BigQuery Pushdown Processing

Pushdown processing in BigQuery can be utilized both for profiling and for data quality evaluation.

Once pushdown is enabled for profiling, all catalog items under that connection are profiled using pushdown. For more information about pushdown profiling, see Pushdown profiling.

For DQ evaluation using pushdown, it is possible to exclude selected catalog items, in the case that any rules used in the catalog item are not supported in pushdown. You can disable pushdown for DQ evaluation at a catalog item level or for individual monitoring projects. For more information about DQ evaluation in pushdown, see Pushdown for DQ evaluation.

Pushdown profiling

How to enable pushdown profiling on BigQuery connections

This section covers how to enable pushdown profiling. Pushdown profiling is enabled at the data source Connection level.

Enable pushdown processing on a BigQuery connection via the connection configuration details. Follow the instructions relevant to your use case before proceeding to step 2:

Instructions for new connections

In Knowledge Catalog > Sources, select your BigQuery source.

If you need to create a new source, see Create a source.
Select Add connection.
In Connection type, select BigQuery.

Provide the following:

Name: A meaningful name for your connection.
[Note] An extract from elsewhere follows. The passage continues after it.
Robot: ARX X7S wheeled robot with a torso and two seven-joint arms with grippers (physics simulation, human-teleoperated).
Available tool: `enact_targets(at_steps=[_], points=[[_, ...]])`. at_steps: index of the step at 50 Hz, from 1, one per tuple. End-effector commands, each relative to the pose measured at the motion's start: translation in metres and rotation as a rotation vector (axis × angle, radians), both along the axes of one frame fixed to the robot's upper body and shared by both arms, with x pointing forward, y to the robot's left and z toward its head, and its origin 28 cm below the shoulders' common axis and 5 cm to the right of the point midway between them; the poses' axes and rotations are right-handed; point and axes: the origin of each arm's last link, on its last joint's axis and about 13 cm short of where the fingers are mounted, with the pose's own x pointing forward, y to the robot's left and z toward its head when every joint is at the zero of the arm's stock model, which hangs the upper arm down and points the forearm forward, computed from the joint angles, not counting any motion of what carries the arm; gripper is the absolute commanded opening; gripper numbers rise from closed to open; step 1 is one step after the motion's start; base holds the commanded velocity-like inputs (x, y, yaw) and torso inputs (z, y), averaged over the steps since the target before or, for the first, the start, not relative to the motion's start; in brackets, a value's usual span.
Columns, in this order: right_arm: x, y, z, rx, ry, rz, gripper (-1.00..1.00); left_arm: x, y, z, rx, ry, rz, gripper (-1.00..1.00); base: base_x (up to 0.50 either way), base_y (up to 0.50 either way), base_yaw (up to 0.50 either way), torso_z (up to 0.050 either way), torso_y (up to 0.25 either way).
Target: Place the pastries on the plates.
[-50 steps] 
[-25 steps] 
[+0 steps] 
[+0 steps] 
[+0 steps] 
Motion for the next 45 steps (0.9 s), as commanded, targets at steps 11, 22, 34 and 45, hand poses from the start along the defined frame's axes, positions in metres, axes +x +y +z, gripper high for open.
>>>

This is used to indicate the location of catalog items.
Description (Optional): A short description of the connection.
Dpe label (Optional): Assign the processing of a data source to a particular Data Processing Engine (DPE) by entering the DPE label assigned to the engine.

JDBC: A JDBC connection string pointing to the IP address or the URL where the data source can be reached.
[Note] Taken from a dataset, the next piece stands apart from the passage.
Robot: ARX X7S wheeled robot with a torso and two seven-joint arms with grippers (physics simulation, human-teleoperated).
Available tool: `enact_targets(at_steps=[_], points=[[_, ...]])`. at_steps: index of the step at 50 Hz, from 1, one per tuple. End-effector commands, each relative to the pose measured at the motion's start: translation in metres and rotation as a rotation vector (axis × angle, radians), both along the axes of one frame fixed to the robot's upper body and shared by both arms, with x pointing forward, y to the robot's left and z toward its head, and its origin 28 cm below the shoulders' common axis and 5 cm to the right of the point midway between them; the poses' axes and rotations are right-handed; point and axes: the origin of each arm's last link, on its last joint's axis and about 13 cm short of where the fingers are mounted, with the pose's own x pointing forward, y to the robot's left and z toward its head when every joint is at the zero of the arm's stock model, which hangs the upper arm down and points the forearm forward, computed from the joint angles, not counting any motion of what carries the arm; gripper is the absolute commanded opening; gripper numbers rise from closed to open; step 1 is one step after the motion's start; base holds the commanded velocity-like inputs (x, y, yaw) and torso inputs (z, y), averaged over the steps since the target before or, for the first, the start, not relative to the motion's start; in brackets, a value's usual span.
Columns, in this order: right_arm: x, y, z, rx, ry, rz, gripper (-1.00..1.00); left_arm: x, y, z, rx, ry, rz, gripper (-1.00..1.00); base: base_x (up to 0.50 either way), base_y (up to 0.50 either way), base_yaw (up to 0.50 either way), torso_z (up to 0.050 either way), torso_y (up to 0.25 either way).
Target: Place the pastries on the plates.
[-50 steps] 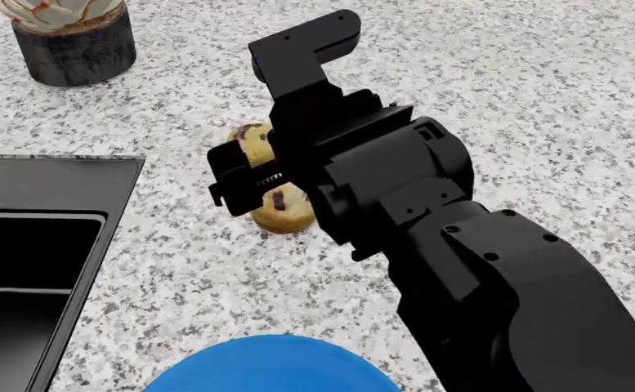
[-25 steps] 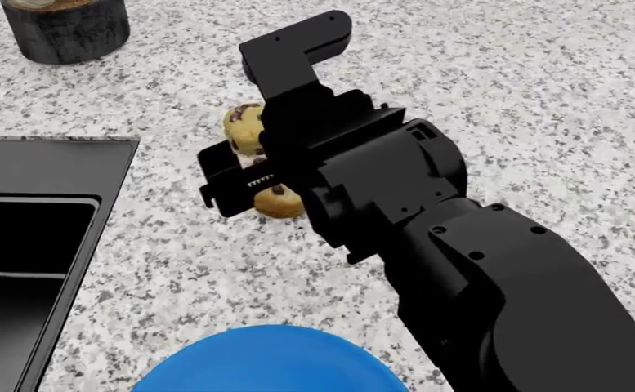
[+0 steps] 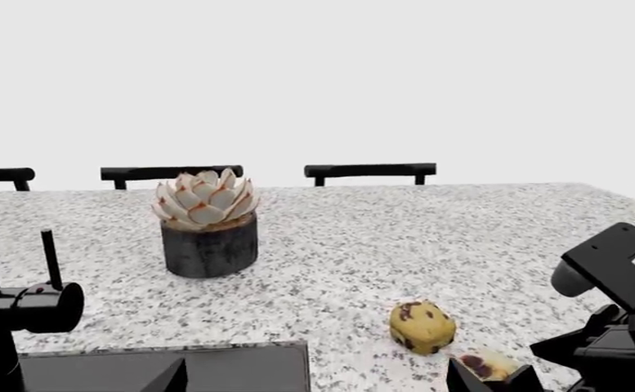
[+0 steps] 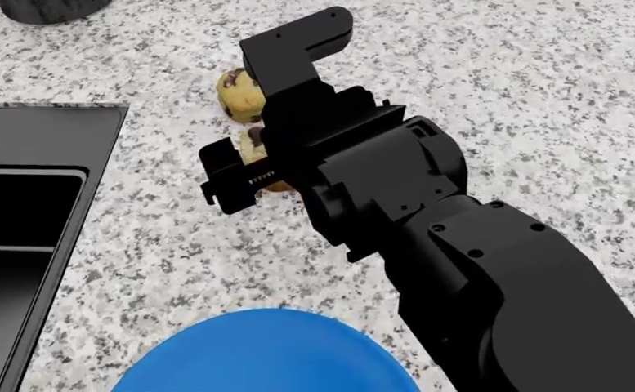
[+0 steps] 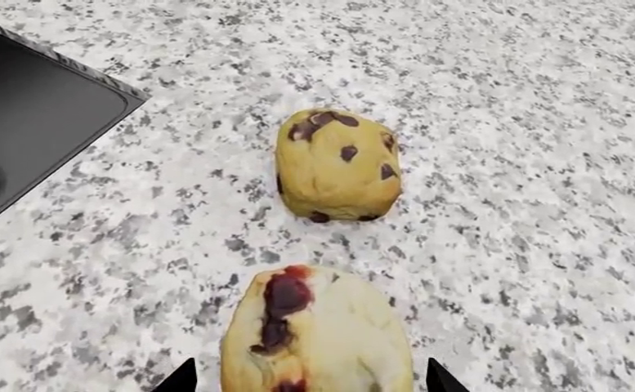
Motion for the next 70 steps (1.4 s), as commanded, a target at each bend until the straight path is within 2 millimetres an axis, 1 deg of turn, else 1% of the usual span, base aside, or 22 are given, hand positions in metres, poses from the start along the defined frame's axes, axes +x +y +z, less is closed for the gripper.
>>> enact_targets(at_steps=[1, 12, 17, 30, 36, 37, 47, 49, 52, 53, 54, 56, 59, 63, 65, 66, 69, 70], points=[[-0.002, 0.009, 0.002, 0.015, 0.005, 0.051, 1.0, 0.001, 0.0, 0.003, -0.069, -0.038, -0.037, 1.0, 0.0, 0.0, 0.0, 0.0, 0.0], [-0.001, 0.007, 0.0, 0.016, 0.012, 0.039, 1.0, 0.002, 0.0, 0.003, -0.071, -0.042, -0.049, 1.0, 0.0, 0.0, 0.0, 0.0, 0.0], [-0.002, 0.008, 0.001, 0.018, 0.011, 0.039, 1.0, 0.0, -0.001, 0.0, -0.071, -0.035, -0.042, 1.0, 0.0, 0.0, 0.0, 0.017, -0.23], [-0.003, 0.01, 0.001, 0.019, 0.008, 0.056, 1.0, -0.004, -0.002, 0.0, -0.091, -0.039, -0.054, 1.0, 0.0, 0.0, 0.0, 0.0, 0.0], [-0.003, 0.01, -0.004, 0.026, 0.029, 0.059, 1.0, -0.003, -0.002, 0.001, -0.094, -0.04, -0.054, 1.0, 0.0, 0.0, 0.0, 0.0, 0.0], [-0.003, 0.009, -0.003, 0.028, 0.029, 0.056, -1.0, -0.003, -0.002, 0.001, -0.094, -0.039, -0.054, 1.0, 0.0, 0.0, 0.0, 0.0, 0.0], [-0.001, 0.008, -0.003, 0.036, 0.017, 0.081, -1.0, -0.002, -0.005, 0.0, -0.093, -0.039, -0.05, 1.0, 0.0, 0.0, 0.0, 0.0, -0.002], [0.0, 0.008, 0.003, 0.05, 0.004, 0.086, -1.0, -0.002, -0.005, -0.001, -0.094, -0.039, -0.049, 1.0, 0.0, 0.0, 0.0, 0.0, 0.0], [0.0, 0.009, 0.022, 0.079, -0.045, 0.117, -1.0, -0.001, -0.006, -0.001, -0.096, -0.041, -0.047, 1.0, 0.0, 0.0, 0.0, 0.0, 0.0], [-0.005, -0.015, 0.034, 0.096, -0.079, 0.047, -1.0, 0.001, -0.006, -0.002, -0.097, -0.041, -0.045, 1.0, 0.0, 0.0, 0.0, 0.0, 0.0], [-0.017, -0.007, 0.037, 0.093, -0.092, 0.116, -1.0, 0.001, -0.006, -0.002, -0.097, -0.041, -0.045, 1.0, 0.0, 0.0, 0.0, 0.0, 0.0], [-0.044, -0.016, 0.048, 0.084, -0.141, 0.163, -1.0, 0.003, -0.008, -0.002, -0.101, -0.042, -0.048, 1.0, 0.0, 0.0, 0.0, 0.0, 0.0], [-0.074, -0.037, 0.06, 0.081, -0.193, 0.169, -1.0, 0.006, -0.01, -0.004, -0.106, -0.044, -0.052, 1.0, 0.0, 0.0, 0.0, 0.0, 0.0], [-0.103, -0.052, 0.062, 0.05, -0.225, 0.168, -1.0, 0.008, -0.016, -0.004, -0.105, -0.045, -0.064, 1.0, 0.0, 0.0, 0.0, 0.0, 0.0], [-0.121, -0.062, 0.062, 0.035, -0.233, 0.164, -1.0, 0.01, -0.017, -0.003, -0.107, -0.046, -0.063, 1.0, 0.0, 0.0, 0.0, 0.0, 0.0], [-0.125, -0.063, 0.061, 0.028, -0.237, 0.163, -1.0, 0.01, -0.017, -0.003, -0.108, -0.046, -0.063, 1.0, 0.0, 0.0, 0.0, 0.0, 0.0], [-0.154, -0.073, 0.059, 0.04, -0.235, 0.178, -1.0, 0.013, -0.018, -0.002, -0.117, -0.049, -0.063, 1.0, 0.0, 0.0, 0.0, 0.0, 0.0], [-0.16, -0.075, 0.058, 0.041, -0.234, 0.186, -1.0, 0.014, -0.019, -0.002, -0.129, -0.046, -0.069, 1.0, 0.0, 0.0, 0.0, 0.0, 0.0]])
The connection string should take the form:

jdbc:bigquery://https://www.googleapis.com/bigquery/v2:443;ProjectId=<project_name>;OAuthType=0;OAuthServiceAcctEmail=<account_id>.iam.gserviceaccount.com;Timeout=3600;EnableSession=1

Proceed to step 2.

Instructions for existing connections

In Knowledge Catalog > Sources, select your BigQuery source.
Select the Connections tab, and click the connection name.
Select the three dots menu in the upper-right corner of the screen, and then select Edit.
Proceed to step 2.

In the Pushdown processing section, enable Profile data using pushdown processing.

You now need to choose whether you want to run term detection when pushdown processing is enabled, or disable term detection.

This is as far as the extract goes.